Where in the listing does the string "white" appear? Copy every line that holds it.

#####

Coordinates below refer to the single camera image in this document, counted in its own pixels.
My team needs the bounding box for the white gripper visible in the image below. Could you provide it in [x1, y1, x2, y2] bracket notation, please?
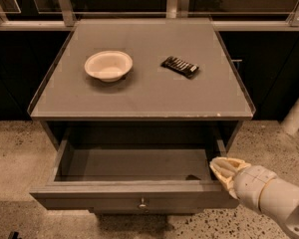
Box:
[209, 157, 277, 213]

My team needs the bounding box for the metal window railing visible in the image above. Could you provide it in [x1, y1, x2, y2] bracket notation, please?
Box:
[0, 0, 299, 31]

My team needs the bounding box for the white cylindrical post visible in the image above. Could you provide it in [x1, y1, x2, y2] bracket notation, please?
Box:
[281, 98, 299, 135]

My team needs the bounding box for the grey drawer cabinet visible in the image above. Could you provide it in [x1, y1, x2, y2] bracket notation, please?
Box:
[26, 17, 257, 215]

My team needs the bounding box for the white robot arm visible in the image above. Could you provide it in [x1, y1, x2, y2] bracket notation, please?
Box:
[209, 157, 299, 239]

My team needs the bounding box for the white paper bowl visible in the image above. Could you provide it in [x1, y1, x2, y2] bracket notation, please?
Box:
[84, 51, 133, 83]

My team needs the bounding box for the grey top drawer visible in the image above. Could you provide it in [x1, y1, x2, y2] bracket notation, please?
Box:
[30, 125, 238, 214]

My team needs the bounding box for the black snack bar wrapper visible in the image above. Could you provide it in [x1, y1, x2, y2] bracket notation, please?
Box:
[160, 56, 199, 79]

#####

Solution for this problem:
My team needs the bounding box for the white gripper visible in the image below. Could you provide it in [x1, y1, x2, y2] bracket notation, please?
My team needs the bounding box for the white cylindrical post visible in the image above. Could you provide it in [x1, y1, x2, y2] bracket notation, please?
My team needs the bounding box for the white robot arm visible in the image above. Could you provide it in [x1, y1, x2, y2] bracket notation, please?
My team needs the bounding box for the white paper bowl visible in the image above. Could you provide it in [x1, y1, x2, y2] bracket notation, please?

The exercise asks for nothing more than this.